• **ACTION ITEM**: From the data, return each line holding the word "scene".

*** Opening of SUPPLIED DATA ***

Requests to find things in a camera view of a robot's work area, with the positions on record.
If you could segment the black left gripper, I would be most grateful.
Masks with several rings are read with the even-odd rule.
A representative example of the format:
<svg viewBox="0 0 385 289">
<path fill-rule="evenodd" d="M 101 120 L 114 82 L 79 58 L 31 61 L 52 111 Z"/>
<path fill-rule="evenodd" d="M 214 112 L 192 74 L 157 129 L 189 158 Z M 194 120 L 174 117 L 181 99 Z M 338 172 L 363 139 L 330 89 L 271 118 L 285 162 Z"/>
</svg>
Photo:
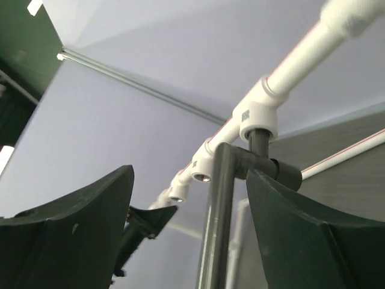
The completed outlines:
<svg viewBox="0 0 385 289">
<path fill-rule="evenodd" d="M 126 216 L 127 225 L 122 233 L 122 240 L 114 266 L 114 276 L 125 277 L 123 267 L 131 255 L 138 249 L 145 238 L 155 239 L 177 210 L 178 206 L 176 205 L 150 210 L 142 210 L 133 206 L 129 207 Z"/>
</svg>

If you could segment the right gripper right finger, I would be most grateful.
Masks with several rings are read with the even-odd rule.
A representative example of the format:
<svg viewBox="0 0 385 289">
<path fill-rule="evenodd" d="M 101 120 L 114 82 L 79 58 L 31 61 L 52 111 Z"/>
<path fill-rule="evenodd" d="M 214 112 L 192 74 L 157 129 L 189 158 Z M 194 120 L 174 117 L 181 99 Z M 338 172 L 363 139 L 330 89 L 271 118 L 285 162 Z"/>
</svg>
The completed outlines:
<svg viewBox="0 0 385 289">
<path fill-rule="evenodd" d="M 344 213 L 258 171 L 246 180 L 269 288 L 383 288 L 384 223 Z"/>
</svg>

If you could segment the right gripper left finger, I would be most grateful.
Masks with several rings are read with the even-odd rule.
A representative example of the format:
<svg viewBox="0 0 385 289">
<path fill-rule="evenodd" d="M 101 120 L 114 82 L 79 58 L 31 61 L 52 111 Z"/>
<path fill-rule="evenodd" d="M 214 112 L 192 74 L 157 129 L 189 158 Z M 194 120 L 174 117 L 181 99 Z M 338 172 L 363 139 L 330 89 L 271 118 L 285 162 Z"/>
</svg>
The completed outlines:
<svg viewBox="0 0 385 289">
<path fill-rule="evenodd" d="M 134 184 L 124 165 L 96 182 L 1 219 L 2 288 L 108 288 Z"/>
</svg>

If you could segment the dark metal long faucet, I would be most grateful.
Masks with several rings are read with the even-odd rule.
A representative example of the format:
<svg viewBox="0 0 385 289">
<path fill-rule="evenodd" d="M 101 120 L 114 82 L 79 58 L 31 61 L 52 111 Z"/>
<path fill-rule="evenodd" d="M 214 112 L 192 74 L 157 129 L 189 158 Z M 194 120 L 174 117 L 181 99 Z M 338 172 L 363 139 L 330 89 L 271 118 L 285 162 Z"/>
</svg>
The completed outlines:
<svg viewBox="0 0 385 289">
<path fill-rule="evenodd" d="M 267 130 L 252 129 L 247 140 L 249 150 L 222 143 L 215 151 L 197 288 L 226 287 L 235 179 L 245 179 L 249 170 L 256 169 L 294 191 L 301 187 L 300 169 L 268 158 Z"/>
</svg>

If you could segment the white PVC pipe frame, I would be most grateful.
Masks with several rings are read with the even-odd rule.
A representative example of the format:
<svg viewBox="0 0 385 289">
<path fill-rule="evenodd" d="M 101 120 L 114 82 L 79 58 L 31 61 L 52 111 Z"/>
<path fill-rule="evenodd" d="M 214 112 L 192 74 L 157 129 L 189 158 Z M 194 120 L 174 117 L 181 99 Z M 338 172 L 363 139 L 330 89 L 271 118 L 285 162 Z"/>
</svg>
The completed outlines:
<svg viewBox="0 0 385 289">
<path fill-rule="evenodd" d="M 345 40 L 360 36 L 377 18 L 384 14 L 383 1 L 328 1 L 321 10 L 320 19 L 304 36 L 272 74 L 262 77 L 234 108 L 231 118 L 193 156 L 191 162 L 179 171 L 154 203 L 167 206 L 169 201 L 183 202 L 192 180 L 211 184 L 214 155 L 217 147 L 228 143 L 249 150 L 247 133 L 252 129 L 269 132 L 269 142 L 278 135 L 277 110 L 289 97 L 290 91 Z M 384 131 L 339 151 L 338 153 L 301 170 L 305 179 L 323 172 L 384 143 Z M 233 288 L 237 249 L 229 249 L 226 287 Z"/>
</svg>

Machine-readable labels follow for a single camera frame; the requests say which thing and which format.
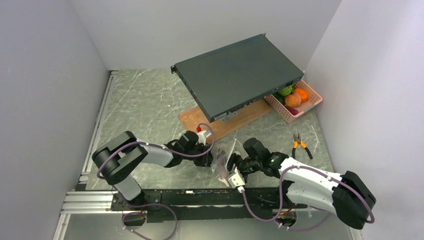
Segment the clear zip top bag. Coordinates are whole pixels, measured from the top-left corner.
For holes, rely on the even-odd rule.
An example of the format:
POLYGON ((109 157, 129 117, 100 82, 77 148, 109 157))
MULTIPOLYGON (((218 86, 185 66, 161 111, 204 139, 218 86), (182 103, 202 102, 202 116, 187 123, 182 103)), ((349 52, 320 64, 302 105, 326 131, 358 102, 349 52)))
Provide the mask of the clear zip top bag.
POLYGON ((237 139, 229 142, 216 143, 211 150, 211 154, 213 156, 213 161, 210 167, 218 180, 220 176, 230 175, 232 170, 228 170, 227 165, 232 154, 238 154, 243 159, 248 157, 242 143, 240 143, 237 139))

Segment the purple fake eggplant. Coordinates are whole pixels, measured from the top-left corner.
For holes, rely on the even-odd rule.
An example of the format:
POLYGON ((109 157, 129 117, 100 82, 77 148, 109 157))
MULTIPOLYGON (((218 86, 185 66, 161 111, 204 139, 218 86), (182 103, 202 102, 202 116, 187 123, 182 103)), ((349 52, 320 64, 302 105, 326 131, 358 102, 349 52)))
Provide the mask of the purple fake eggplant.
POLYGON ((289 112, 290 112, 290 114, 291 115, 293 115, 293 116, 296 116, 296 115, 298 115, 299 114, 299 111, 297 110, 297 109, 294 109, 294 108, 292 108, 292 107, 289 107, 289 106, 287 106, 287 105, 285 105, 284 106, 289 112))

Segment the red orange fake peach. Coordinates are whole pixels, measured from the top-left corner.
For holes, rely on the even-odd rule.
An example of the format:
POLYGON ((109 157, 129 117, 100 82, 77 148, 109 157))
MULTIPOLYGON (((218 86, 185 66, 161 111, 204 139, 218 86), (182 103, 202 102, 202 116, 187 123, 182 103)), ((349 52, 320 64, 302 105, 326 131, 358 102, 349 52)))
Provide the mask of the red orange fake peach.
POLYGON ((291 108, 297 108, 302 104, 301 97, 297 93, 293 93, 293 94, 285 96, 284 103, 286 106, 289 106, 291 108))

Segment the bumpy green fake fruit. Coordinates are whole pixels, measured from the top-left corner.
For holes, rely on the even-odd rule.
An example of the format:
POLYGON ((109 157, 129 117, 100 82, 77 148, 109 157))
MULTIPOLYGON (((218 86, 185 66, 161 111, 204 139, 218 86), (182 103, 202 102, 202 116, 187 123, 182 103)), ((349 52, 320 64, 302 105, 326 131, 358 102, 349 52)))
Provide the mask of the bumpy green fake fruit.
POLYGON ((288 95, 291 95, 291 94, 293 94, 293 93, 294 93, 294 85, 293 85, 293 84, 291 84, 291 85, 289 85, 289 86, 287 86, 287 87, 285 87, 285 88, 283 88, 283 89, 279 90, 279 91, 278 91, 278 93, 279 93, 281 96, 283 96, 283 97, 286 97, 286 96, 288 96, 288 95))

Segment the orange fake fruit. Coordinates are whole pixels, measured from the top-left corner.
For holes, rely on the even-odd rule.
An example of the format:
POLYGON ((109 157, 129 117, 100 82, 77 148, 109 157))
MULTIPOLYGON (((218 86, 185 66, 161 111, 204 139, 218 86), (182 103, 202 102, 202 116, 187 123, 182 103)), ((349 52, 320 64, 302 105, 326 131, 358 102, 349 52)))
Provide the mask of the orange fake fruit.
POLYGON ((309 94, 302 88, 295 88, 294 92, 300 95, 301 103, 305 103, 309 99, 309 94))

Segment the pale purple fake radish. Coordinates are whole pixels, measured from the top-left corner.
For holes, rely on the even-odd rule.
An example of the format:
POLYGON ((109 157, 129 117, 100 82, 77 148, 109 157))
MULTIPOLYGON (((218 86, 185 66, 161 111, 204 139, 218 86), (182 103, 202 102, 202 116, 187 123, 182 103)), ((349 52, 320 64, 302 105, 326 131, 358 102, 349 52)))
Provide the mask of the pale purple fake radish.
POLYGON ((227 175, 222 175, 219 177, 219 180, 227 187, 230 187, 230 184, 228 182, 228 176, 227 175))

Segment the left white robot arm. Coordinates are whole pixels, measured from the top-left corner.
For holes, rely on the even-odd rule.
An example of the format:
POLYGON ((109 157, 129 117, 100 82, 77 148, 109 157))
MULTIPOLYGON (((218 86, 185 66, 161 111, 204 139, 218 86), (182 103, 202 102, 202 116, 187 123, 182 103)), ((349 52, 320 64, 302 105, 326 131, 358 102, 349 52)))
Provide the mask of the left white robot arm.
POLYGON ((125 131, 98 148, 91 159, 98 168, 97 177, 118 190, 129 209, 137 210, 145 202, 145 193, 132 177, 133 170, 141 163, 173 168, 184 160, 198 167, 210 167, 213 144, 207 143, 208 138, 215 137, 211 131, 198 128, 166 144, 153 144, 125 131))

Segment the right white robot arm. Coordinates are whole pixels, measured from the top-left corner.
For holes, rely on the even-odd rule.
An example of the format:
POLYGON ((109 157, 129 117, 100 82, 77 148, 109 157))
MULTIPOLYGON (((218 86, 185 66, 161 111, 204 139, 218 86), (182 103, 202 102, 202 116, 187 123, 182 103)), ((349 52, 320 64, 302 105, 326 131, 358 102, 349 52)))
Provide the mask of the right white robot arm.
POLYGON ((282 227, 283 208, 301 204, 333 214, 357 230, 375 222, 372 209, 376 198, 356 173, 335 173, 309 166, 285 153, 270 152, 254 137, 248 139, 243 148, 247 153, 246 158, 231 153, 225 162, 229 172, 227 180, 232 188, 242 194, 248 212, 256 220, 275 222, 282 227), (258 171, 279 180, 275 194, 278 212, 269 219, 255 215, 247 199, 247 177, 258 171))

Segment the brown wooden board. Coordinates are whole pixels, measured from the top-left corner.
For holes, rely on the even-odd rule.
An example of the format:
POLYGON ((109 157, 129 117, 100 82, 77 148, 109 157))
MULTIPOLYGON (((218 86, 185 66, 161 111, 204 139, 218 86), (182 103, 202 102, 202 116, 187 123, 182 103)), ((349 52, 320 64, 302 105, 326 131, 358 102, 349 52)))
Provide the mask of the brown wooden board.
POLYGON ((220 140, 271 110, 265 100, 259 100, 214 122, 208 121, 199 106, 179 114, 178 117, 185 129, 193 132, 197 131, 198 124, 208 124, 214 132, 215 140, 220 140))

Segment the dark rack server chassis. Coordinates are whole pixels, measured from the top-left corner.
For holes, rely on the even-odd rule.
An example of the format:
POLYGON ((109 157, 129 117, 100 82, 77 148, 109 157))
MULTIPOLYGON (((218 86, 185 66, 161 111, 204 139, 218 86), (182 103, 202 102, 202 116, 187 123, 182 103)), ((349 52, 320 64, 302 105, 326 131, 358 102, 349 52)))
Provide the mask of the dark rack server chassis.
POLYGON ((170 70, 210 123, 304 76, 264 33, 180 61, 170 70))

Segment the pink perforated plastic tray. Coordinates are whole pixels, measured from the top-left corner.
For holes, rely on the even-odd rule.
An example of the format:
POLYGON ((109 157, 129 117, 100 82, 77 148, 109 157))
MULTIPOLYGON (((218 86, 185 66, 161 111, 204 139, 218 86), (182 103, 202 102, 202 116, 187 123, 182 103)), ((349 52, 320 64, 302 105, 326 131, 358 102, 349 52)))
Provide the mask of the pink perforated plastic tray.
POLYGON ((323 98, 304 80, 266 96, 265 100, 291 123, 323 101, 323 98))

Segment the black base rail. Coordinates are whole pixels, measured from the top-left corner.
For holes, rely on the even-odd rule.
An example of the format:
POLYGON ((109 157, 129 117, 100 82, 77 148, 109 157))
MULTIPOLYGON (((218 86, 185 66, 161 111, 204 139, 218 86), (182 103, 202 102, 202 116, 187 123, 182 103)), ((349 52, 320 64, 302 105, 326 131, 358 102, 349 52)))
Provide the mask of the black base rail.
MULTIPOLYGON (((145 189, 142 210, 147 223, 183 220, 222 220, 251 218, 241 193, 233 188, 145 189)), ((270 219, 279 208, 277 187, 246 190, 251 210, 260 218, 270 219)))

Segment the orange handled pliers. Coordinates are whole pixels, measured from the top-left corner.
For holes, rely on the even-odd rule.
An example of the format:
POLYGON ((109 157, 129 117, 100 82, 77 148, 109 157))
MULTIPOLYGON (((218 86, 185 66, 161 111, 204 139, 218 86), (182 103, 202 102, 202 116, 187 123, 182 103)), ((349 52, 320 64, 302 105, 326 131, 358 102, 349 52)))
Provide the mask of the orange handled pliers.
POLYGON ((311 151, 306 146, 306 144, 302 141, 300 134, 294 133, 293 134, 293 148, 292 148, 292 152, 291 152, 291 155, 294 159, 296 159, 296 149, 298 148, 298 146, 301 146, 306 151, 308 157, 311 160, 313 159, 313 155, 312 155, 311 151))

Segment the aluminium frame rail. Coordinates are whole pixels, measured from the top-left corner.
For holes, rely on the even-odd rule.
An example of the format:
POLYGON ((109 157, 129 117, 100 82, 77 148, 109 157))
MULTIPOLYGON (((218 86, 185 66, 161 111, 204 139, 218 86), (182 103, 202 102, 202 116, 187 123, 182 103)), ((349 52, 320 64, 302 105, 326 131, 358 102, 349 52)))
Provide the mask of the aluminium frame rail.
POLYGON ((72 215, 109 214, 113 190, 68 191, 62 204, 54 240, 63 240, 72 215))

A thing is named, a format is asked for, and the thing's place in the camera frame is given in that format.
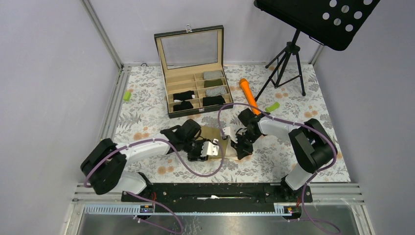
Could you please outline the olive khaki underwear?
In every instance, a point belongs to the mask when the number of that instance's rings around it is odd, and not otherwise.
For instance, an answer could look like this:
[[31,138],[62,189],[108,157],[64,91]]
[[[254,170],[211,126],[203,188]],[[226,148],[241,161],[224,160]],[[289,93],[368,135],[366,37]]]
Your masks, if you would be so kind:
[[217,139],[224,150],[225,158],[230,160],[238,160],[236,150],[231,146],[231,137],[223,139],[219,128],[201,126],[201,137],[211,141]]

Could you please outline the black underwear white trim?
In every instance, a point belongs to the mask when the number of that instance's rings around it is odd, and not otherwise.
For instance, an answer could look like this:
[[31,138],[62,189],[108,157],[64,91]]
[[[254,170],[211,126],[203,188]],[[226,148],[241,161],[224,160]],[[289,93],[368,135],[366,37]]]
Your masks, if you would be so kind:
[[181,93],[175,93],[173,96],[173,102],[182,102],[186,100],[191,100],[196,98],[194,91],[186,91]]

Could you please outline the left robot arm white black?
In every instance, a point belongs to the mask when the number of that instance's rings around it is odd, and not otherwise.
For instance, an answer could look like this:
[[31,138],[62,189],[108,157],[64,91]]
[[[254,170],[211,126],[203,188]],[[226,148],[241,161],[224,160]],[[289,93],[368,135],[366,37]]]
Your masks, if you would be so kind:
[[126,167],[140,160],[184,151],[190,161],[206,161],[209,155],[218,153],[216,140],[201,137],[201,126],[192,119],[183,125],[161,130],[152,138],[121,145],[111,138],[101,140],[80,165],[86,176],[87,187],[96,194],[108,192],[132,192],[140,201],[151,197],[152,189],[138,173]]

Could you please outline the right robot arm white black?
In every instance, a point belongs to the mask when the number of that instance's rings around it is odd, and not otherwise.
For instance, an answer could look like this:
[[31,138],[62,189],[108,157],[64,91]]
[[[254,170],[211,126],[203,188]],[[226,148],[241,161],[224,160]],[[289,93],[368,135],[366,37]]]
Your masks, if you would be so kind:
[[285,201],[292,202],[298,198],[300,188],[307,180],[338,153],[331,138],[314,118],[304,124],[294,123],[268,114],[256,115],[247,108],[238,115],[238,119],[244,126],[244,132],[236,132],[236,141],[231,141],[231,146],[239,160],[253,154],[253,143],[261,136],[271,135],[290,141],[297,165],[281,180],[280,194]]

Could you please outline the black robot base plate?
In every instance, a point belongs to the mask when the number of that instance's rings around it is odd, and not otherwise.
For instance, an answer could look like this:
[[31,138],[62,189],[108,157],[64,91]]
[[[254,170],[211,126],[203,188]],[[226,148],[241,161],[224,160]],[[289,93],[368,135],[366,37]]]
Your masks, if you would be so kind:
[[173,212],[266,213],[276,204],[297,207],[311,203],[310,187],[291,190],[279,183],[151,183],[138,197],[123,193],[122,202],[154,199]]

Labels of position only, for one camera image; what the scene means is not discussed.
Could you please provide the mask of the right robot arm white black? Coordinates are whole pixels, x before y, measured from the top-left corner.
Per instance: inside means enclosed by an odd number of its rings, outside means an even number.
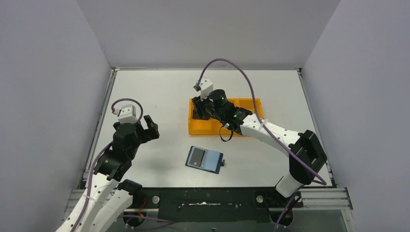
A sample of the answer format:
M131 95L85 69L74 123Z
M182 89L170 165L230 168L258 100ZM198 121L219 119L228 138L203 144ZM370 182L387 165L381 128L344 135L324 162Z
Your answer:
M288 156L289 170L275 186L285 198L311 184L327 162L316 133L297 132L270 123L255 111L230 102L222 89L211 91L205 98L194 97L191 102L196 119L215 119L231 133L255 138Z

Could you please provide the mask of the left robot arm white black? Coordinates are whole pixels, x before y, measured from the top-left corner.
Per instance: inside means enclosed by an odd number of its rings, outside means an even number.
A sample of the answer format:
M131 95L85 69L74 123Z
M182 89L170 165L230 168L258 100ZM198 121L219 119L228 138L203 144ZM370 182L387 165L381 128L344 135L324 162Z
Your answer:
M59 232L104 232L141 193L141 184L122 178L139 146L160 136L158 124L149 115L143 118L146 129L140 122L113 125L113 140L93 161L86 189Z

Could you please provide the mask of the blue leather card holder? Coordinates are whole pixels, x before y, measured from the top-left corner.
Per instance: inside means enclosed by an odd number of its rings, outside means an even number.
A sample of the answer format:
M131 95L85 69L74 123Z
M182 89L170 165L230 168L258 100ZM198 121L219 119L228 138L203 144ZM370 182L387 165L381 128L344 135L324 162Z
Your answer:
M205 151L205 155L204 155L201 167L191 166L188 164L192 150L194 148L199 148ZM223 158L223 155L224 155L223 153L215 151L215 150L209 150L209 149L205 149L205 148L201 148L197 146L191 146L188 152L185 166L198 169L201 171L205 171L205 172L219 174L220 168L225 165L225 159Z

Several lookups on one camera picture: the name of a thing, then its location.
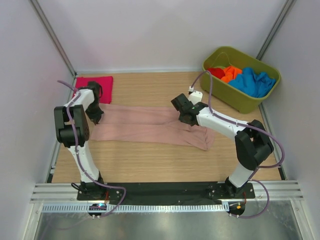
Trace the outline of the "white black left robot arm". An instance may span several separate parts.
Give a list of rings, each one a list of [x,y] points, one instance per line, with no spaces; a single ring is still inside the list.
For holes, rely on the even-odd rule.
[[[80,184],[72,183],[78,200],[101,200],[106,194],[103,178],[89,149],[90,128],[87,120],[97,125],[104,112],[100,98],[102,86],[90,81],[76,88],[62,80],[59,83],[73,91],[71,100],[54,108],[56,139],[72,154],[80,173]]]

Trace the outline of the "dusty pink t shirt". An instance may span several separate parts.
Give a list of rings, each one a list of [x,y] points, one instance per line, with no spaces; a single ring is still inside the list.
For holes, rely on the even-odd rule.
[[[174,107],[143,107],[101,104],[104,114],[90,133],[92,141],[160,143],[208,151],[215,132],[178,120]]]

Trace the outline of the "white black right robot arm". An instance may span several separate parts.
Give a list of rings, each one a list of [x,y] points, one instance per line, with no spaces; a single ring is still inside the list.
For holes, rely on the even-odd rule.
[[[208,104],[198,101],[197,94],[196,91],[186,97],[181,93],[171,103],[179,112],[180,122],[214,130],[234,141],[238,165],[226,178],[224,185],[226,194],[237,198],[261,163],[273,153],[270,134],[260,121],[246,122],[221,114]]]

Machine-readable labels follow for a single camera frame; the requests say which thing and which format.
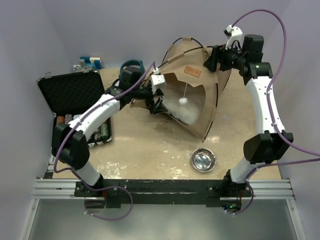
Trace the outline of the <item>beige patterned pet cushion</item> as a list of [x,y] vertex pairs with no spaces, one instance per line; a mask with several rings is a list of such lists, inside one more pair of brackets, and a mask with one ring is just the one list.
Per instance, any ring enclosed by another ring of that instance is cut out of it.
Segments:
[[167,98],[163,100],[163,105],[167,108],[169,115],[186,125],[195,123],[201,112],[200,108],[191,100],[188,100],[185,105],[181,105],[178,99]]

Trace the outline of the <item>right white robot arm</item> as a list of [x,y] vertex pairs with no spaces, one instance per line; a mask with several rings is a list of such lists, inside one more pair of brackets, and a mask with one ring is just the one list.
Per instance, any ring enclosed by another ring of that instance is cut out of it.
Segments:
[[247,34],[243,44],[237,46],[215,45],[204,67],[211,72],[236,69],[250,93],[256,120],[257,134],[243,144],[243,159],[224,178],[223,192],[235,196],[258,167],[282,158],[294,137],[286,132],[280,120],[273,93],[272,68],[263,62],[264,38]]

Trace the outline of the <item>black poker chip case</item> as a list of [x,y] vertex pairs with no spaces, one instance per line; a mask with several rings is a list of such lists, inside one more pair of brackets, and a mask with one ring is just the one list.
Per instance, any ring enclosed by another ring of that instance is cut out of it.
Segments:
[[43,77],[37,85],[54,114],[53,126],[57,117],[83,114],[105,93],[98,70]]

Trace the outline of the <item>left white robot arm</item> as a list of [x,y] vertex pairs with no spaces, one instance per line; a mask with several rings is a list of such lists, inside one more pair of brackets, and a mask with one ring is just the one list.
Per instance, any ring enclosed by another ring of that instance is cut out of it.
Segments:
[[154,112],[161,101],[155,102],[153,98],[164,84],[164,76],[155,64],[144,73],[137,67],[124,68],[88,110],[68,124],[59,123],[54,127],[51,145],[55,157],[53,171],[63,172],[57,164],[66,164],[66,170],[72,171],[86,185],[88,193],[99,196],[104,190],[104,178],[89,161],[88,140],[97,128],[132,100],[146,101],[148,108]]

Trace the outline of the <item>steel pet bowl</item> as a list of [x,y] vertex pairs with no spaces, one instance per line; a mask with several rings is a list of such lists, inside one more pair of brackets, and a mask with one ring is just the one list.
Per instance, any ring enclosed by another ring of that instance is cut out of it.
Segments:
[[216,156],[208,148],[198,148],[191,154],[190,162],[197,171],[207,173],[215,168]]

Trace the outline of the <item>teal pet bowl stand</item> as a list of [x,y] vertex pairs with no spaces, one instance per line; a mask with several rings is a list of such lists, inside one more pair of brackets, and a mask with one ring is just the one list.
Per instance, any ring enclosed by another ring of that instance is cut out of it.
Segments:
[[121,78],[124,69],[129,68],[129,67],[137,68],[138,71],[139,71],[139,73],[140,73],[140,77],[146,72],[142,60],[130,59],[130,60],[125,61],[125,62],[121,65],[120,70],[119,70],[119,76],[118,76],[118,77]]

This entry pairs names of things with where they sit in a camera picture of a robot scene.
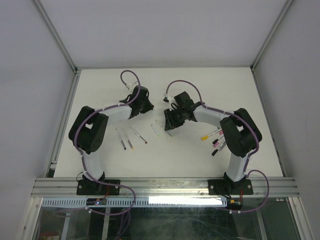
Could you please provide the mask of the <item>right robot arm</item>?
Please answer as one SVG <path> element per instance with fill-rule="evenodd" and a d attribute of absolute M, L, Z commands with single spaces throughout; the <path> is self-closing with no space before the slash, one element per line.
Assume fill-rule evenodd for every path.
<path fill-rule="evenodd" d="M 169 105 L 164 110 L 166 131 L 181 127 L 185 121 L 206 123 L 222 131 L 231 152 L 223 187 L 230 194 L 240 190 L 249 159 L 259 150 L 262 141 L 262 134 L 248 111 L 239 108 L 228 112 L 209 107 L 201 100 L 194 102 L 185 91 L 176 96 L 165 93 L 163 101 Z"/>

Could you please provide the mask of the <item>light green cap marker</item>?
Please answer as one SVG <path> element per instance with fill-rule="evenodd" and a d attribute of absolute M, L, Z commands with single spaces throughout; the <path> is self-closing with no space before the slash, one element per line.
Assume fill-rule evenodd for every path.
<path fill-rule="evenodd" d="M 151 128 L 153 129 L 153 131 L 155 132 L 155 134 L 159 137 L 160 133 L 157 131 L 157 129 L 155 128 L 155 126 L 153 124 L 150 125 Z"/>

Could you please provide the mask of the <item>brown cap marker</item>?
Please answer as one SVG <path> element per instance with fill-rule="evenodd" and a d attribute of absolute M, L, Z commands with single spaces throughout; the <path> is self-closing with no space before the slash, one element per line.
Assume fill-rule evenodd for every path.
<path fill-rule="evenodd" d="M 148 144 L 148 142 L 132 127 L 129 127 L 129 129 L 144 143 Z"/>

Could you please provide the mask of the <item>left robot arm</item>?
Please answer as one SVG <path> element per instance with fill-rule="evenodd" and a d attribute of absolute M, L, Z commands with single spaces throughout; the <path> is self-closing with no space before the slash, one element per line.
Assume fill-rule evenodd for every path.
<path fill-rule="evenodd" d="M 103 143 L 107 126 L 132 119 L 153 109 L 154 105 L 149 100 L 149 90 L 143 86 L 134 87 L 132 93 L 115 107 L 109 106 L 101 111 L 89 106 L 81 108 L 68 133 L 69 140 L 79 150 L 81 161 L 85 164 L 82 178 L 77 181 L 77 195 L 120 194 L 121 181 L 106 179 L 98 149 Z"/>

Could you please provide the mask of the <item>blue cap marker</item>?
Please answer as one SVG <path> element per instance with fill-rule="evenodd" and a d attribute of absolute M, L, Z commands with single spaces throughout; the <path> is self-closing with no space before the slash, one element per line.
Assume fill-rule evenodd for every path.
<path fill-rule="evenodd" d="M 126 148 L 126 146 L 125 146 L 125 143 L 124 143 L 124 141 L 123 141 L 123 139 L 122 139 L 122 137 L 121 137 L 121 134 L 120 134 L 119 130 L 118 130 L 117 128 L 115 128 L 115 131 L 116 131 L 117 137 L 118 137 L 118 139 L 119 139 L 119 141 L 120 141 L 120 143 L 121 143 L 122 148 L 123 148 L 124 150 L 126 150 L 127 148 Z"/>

*** Close of SUPPLIED DATA ***

• **TASK OUTPUT**:
Labels of position only, for one camera image; what the scene means is not discussed.
This entry pairs names of things with where they sit in a camera picture of a robot scene.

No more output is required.